Member of the Canadian Parliament for Wellington Centre
- In office 1874–1887
- Preceded by: James Ross
- Succeeded by: Andrew Semple

Personal details
- Born: January 19, 1837 Guelph, Upper Canada
- Died: November 14, 1901 (aged 64) Winnipeg, Manitoba, Canada
- Party: Liberal-Conservative
- Alma mater: University of St Andrews
- Profession: Physician, Politician

= George Turner Orton =

Canadian politician

George Turner Orton (January 19, 1837 - November 14, 1901) was a physician and political figure in Ontario, Canada. He represented Wellington Centre in the House of Commons of Canada from 1874 to 1887 as a Liberal-Conservative.

He was born in Guelph, Upper Canada, the son of Dr. Henry Orton, who came to Upper Canada from England, and Mary Jerram. He studied medicine at the College of Surgeons in Dublin and the University of St Andrews in Scotland. He graduated from the University of St Andrews School of Medicine with an M.D. in 1860. After practising in England, Orton returned to Ancaster, Ontario where he set up practice with his brother T.J. Orton, later moving to Fergus. He served as surgeon for the county militia.

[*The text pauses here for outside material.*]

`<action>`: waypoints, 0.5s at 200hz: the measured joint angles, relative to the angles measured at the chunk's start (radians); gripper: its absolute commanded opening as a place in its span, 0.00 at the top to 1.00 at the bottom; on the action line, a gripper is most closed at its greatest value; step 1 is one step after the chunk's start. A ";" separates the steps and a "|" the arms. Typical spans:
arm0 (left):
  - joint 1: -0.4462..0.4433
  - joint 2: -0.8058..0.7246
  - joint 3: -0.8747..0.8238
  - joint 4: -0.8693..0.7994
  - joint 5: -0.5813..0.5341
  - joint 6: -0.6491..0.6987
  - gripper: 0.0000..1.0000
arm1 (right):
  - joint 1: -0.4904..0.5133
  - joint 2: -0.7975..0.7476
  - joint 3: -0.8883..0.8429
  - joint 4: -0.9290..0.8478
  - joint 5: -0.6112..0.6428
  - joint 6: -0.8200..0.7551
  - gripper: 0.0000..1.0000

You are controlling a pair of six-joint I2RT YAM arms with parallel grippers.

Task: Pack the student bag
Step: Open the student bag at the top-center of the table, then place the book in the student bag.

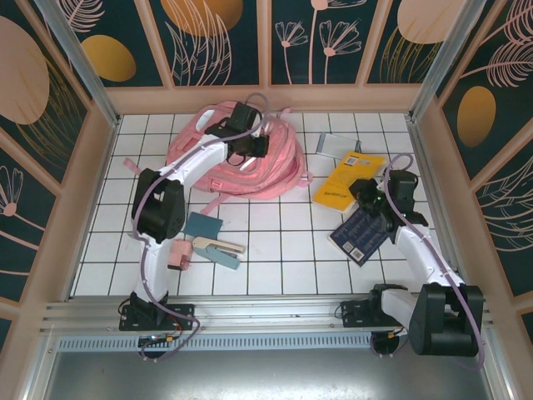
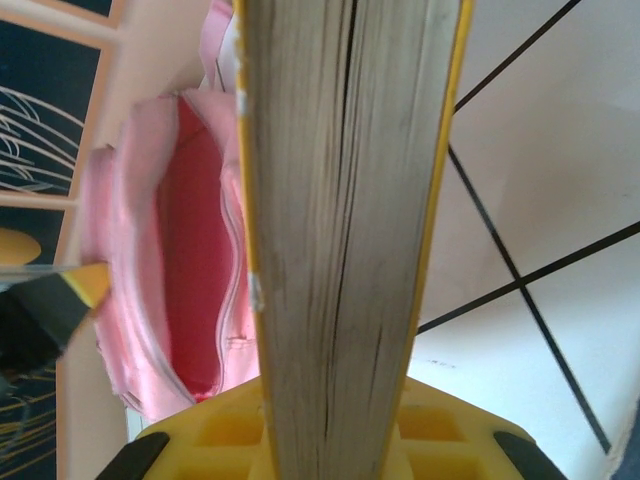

Orton ran unsuccessfully for a federal seat in 1872, but was elected in the general election of 1874. His election was overturned on petition for a controverted election, but he was re-elected in a by-election in 1875. An issue then arose concerning the oath of allegiance to the monarch, which the British North America Act, 1867 required all members of Parliament to swear before taking their seat. Orton had sworn the oath after his original election, but did not re-swear it after the by-election, apparently on the misunderstanding that he did not need to swear it again. When the matter was drawn to his attention, he promptly swore the oath of allegiance. A committee of the House of Commons investigated the matter and recommended that all of his votes in the Commons prior to re-swearing the oath should be struck from the record.

In 1883, he moved to Winnipeg. Orton was surgeon for a brigade which served during the North-West Rebellion. He also served as medical officer for the Canadian Pacific Railway and coroner for British Columbia. Orton married Ann Farmer. He was defeated in a bid for reelection in 1887. Orton also served as reeve for Fergus. In 1888, he was named medical officer for the federal Department of Indian Affairs. He died in Winnipeg at the age of 64.

The community of Orton, Ontario was named in his honour.